Setting up a modern Big Data environment has become a full-time job that requires more systems plumbing skills than data engineering. A year ago I wrote wonders about Apache Spark, but the harsh corporate reality is that Spark rarely runs alone; it needs to live inside the monstrous zoo that is the Apache Hadoop ecosystem.

Spinning up a Hadoop 2.x cluster from scratch is a headache to say the least.

Deconstructing the yellow elephant

Hadoop is no longer just one thing, it's a set of overlapping tools. To understand it, you have to separate storage from compute.

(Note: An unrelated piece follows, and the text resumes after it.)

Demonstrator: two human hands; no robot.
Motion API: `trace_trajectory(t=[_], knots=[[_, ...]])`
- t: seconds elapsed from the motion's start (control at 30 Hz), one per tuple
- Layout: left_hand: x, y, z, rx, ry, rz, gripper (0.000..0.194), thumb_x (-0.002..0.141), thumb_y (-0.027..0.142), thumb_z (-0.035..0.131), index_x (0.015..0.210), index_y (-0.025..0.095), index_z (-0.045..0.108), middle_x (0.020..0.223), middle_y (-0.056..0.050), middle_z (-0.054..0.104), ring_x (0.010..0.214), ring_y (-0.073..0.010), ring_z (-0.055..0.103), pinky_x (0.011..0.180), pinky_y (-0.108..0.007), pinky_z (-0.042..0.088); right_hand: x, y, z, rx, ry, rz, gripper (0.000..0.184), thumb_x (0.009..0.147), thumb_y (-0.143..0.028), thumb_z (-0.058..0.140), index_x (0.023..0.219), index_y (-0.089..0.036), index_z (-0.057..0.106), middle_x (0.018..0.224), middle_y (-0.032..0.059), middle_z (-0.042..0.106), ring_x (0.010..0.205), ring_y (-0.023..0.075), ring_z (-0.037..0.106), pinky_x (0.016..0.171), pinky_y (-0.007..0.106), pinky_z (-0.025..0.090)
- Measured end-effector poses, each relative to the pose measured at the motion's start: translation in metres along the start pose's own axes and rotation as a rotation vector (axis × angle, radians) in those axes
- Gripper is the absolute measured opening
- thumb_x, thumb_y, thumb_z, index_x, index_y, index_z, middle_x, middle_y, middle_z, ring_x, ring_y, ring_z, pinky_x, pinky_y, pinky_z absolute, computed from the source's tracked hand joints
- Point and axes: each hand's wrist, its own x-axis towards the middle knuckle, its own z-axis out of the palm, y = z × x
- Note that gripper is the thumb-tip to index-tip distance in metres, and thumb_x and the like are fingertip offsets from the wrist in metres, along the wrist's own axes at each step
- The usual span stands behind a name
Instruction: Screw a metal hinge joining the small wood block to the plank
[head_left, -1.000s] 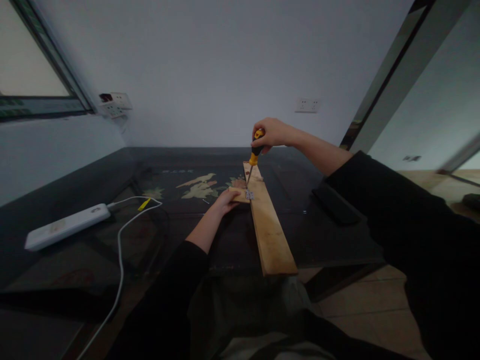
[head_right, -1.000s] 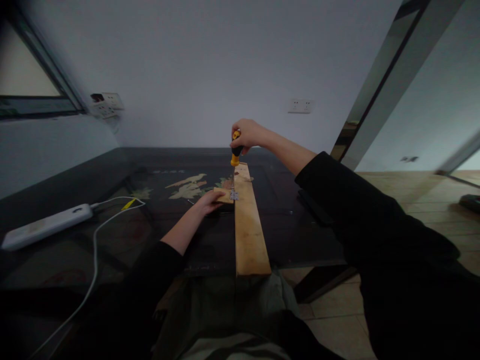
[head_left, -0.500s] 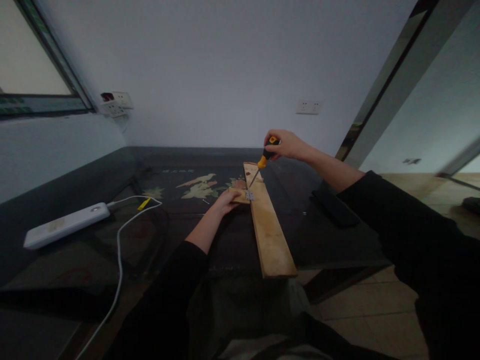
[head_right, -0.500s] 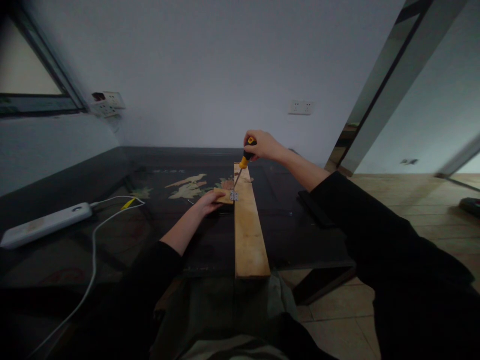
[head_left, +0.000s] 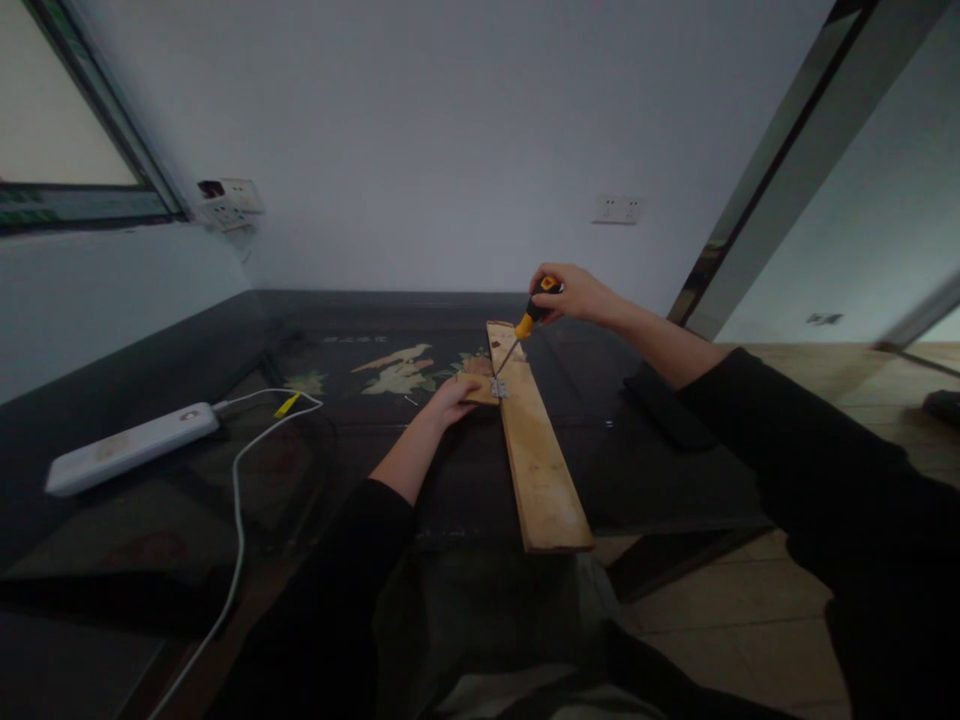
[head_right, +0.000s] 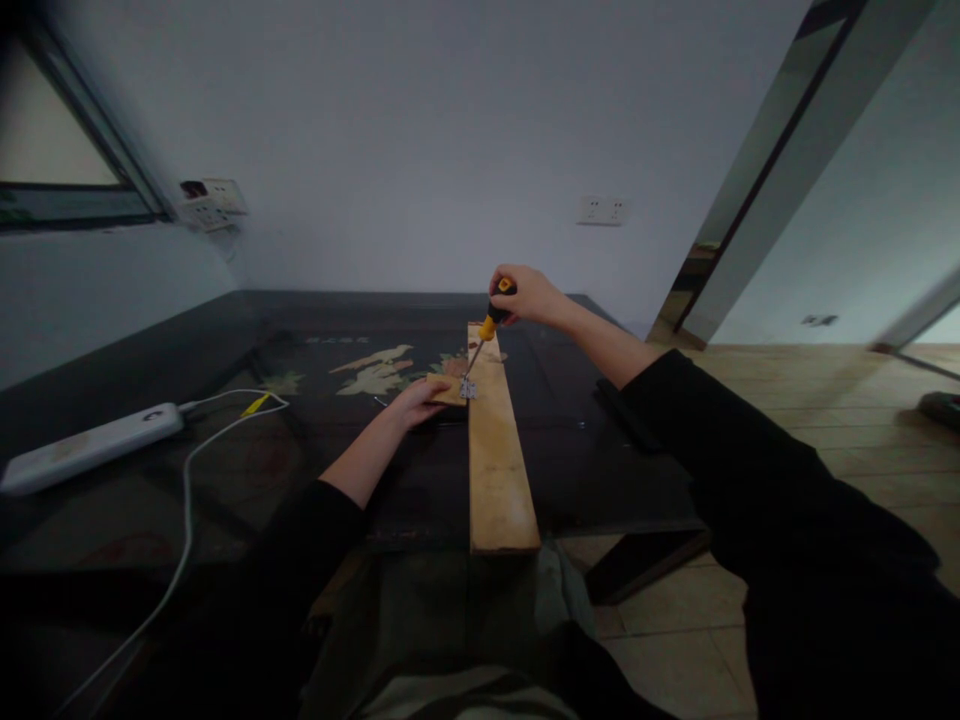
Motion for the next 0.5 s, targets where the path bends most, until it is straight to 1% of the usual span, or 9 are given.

The foundation of everything is HDFS (Hadoop Distributed File System). It takes the hard drives of twenty different computers and joins them into a single virtual file system, replicating each data block three times just in case a drive burns out. Moving data here isn't done with Windows Explorer, it's done via terminal:

# Create a directory on the distributed cluster
hadoop fs -mkdir /datos/logs_corporativos/

# Upload a giant log file from my local machine to HDFS
hadoop fs -put /var/log/apache2/access.log /datos/logs_corporativos/

# See how the blocks have been distributed and replicated
hdfs fsck /datos/logs_corporativos/access.log -files -blocks -locations

But HDFS just stores dumb files. How do we process them without stepping on each other? Here comes the great revolution of Hadoop 2.0: YARN (Yet Another Resource Negotiator).

In the old version of Hadoop, the resource manager and MapReduce were coupled. It was a disaster if you wanted to run something else. YARN acts as the "operating system" of the cluster. If I launch a Python script, YARN looks at which nodes in the cluster have free RAM and CPU, and assigns "containers" to execute my code right on the machine that physically has the data on its disk (to avoid clogging the network).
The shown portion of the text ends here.